Access "Shared with me folder" in Google Drive via Python - python

This is the problem I have to face, I'll be as clear as possible.
My clients are sending daily reports of their sales via an excel file on google Drive. I am only a viewer on this file and I have it in my "shared with me" folder in Google Drive. Ideally, I would like to import this file on Python to be able to post-process it and analyze it. Few notes:
I have seen solutions here on StackOverflow that suggest adding a shortcut to Drive in order to import it but I have two problems with that:
After adding it I see a .gsheet file that I do not know how to load in Python
I am not sure that the file would be dynamically updated on daily basis
I can not use gdown since I am only a viewer on that file, unfortunately!
Let me know if you have other ideas/approaches! Thanks

You can list all the files shared with you using the Drive API.

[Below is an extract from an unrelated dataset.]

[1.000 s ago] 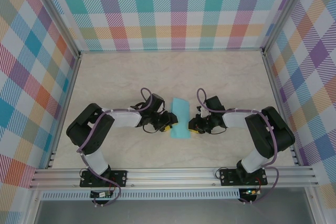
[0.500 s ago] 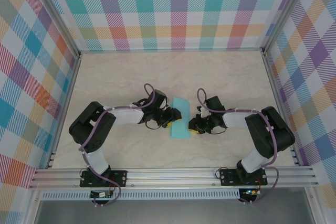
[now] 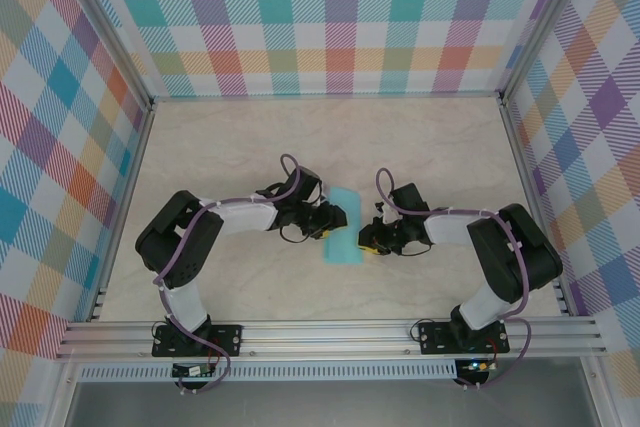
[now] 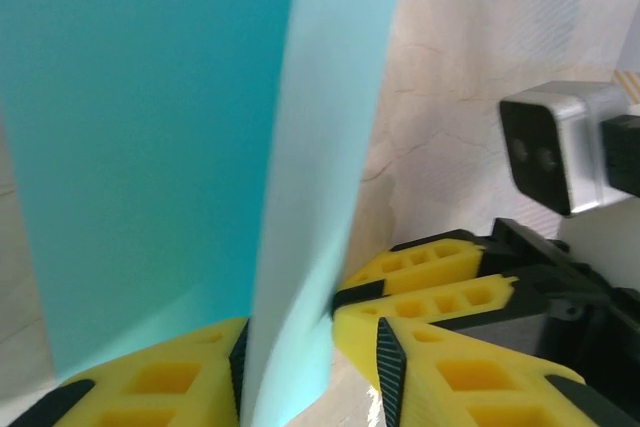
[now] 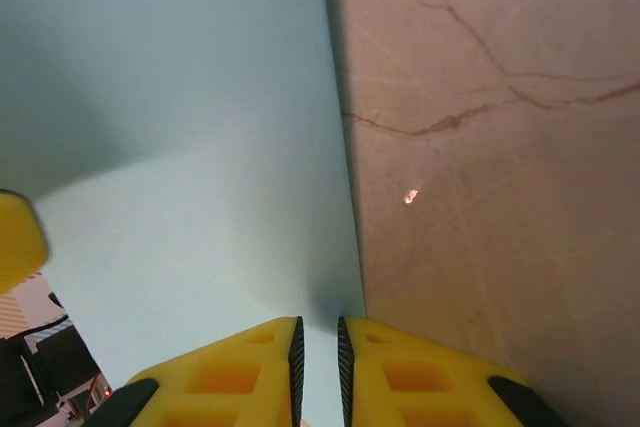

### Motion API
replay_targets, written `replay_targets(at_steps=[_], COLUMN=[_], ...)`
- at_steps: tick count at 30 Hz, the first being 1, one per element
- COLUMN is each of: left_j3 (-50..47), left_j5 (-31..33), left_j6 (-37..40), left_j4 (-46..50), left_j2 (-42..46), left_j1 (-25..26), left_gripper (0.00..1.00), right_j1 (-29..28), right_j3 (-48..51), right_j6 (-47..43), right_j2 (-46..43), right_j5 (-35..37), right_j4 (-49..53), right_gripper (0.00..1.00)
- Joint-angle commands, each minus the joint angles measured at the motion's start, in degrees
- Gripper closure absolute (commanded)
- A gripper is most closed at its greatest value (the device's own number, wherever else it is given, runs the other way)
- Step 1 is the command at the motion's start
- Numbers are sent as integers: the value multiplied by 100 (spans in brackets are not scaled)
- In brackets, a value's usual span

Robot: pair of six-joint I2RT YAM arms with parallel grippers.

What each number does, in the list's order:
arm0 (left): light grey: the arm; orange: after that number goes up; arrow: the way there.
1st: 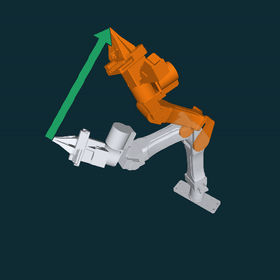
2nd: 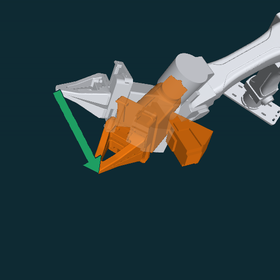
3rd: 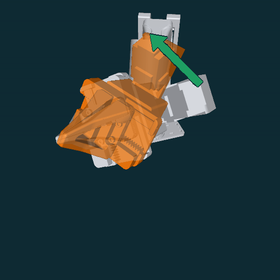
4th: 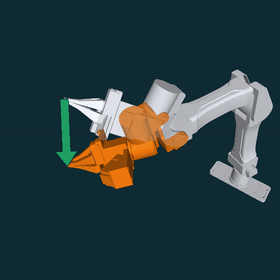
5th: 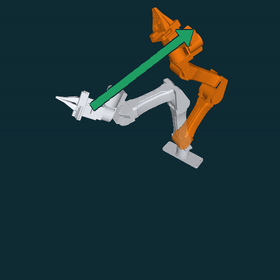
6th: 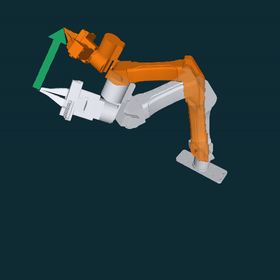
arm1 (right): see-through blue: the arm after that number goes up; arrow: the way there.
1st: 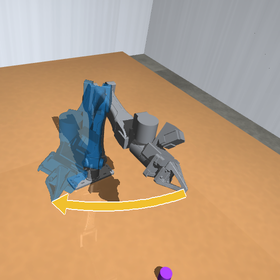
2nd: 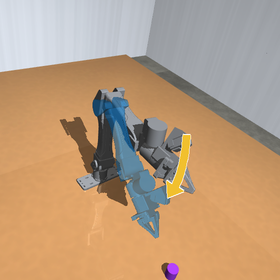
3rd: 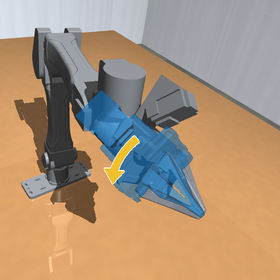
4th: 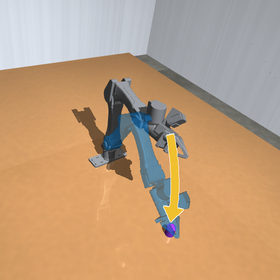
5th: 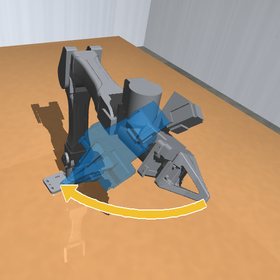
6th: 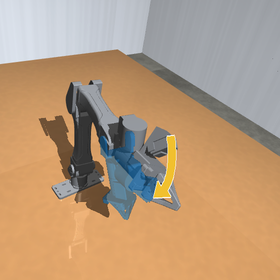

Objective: Fold a paper plane with a square sheet of paper (pick it up from the middle)
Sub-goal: Fold the triangle a second time at the center of the table.

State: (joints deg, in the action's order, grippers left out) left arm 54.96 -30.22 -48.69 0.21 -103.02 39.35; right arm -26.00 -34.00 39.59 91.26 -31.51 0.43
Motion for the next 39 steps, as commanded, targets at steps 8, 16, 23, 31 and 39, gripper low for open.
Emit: replay_targets(at_steps=[8,16,23,31,39], left_j3=[-288,-159,-195,-183,-99], left_j5=[-149,-125,-47,103,161], left_j6=[-340,-225,-202,-150,-158], left_j4=[-520,-289,-209,-51,92], left_j2=[-78,-120,-79,-7,116], left_j1=[99,97,94,98,99], left_gripper=[77,81,84,88,96], right_j1=[-14,-13,-10,-20,-19], right_j3=[-33,-32,-171,-152,-7], right_j6=[184,110,75,-19,-653], right_j2=[-886,-1691,-1999,-2148,-2517], right_j5=[422,1128,1760,1636,1288], right_j4=[637,1412,1981,1794,1597], right_gripper=[70,52,32,29,31])
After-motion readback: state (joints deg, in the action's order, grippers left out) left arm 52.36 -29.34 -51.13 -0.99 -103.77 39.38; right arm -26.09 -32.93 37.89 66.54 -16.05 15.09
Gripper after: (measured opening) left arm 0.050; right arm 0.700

We will need to use the following methods:
Files.list [Drive API] (https://developers.google.com/drive/api/v3/reference/files/list) to list all files you have access to.
You can use the API explorer available in most documentation files and once you have a better grasp on the API behaviour experiment starting with this code sample https://developers.google.com/drive/api/quickstart/python, this Quickstart makes a simple list of files with Python.

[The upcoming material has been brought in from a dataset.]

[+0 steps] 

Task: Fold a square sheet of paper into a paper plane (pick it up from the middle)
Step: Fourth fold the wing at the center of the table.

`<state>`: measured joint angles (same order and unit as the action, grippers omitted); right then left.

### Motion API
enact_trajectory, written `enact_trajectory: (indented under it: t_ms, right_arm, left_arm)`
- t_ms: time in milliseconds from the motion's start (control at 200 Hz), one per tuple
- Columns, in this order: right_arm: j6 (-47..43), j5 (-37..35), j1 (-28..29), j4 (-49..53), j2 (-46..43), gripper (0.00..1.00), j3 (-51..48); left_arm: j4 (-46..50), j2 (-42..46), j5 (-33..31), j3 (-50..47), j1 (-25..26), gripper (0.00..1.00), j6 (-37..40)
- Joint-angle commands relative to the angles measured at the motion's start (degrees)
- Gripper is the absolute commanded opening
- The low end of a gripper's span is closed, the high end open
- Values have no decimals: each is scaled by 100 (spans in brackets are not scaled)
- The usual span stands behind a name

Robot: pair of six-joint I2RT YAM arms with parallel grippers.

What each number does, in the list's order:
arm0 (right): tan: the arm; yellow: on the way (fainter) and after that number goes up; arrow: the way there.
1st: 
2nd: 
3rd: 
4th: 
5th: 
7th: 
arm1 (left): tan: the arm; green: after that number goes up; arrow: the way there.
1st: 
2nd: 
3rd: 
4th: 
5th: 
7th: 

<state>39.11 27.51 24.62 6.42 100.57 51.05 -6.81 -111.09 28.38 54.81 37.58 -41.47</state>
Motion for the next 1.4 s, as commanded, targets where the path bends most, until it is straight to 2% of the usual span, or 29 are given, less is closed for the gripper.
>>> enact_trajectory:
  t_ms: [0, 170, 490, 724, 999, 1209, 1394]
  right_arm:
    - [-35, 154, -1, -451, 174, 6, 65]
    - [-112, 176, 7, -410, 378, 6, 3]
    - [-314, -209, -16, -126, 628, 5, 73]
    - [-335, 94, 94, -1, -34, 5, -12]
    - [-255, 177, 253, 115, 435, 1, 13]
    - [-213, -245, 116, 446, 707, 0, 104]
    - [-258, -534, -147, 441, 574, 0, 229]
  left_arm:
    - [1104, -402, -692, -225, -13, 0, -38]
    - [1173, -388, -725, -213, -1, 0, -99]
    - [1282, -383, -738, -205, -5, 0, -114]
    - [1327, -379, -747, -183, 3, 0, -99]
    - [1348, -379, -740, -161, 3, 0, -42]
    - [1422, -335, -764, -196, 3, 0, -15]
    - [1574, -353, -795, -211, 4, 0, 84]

I recommend you use the following flow:
Call the Files.list method with the following parameters:
{
"q": "not ('me' in owners or creator = 'me')",
"fields": "nextPageToken,items(fileSize,owners,title,id,mimeType)"
}
This will return only the files you have opened that are shared with you (file you are not owner nor creator). For you to access .gsheet file you will not handle it as a regular file because they are not, instead use the Google Sheets API (https://developers.google.com/sheets/api/reference/rest) to fetch the data inside the Google Sheet file, the same thing is true for Google Docs and Google Slides, each have their respective API you can use to manipulate/access the data in each file.

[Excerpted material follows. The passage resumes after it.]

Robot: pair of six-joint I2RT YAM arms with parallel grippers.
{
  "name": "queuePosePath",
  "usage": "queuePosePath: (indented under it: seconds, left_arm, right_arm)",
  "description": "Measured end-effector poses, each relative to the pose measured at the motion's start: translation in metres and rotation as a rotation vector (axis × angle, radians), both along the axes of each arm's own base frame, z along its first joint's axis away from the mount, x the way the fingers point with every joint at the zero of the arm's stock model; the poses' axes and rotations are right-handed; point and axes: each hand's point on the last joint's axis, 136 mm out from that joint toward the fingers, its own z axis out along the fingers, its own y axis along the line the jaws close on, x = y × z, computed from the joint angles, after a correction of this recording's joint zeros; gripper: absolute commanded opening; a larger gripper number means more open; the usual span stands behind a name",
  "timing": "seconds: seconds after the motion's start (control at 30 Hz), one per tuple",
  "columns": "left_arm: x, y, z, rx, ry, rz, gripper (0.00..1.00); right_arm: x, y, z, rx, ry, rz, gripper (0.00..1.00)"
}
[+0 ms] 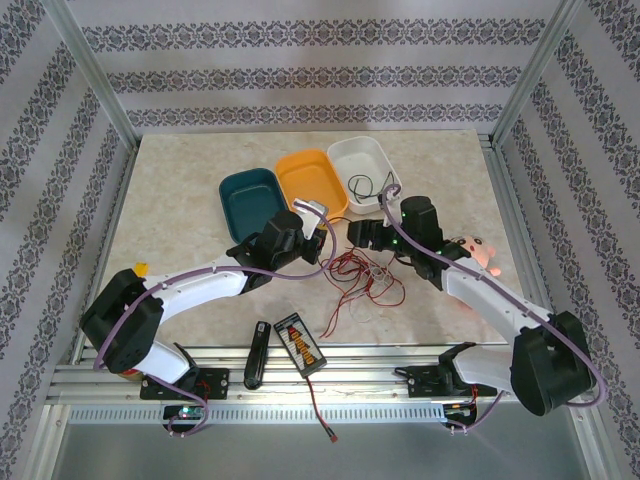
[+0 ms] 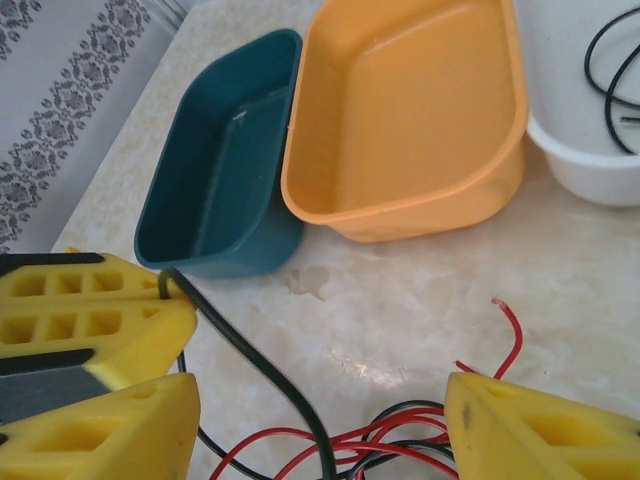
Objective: Untangle the cables
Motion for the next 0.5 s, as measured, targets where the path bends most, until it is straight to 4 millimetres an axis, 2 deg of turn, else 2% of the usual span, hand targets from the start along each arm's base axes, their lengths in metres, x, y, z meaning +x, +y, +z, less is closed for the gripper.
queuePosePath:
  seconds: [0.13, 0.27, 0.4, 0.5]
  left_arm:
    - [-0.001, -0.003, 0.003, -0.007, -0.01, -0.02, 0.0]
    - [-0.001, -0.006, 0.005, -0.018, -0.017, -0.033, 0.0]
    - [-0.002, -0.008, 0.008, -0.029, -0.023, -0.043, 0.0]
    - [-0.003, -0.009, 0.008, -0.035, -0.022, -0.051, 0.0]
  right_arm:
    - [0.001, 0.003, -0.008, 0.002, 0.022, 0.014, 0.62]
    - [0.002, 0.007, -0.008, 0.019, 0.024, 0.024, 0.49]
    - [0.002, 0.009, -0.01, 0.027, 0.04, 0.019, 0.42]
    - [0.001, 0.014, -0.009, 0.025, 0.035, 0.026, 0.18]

If you look closely the parameters we are using, q filters the results you will obtain to only list files you don't own but can access, you can also filter files owned by a particular email address; the other parameter fields makes the response you obtain much shorter, since you won't make use of all the properties of a file this parameters provides a more simplifies response that will take less time for the server to process and less bandwidth, adjust the fields parameter if you need more or less data.
Finally, direct your focus to the nextPageToken property in the fields parameter, the API response will be paginated, meaning that you will receive up to a certain amount of files in one response, to retrieve the 'next page' of results just make the same call again but using the nextPageToken you obtained in the response as a new parameter in the request. This is explained in this documentation article https://developers.google.com/calendar/api/guides/pagination.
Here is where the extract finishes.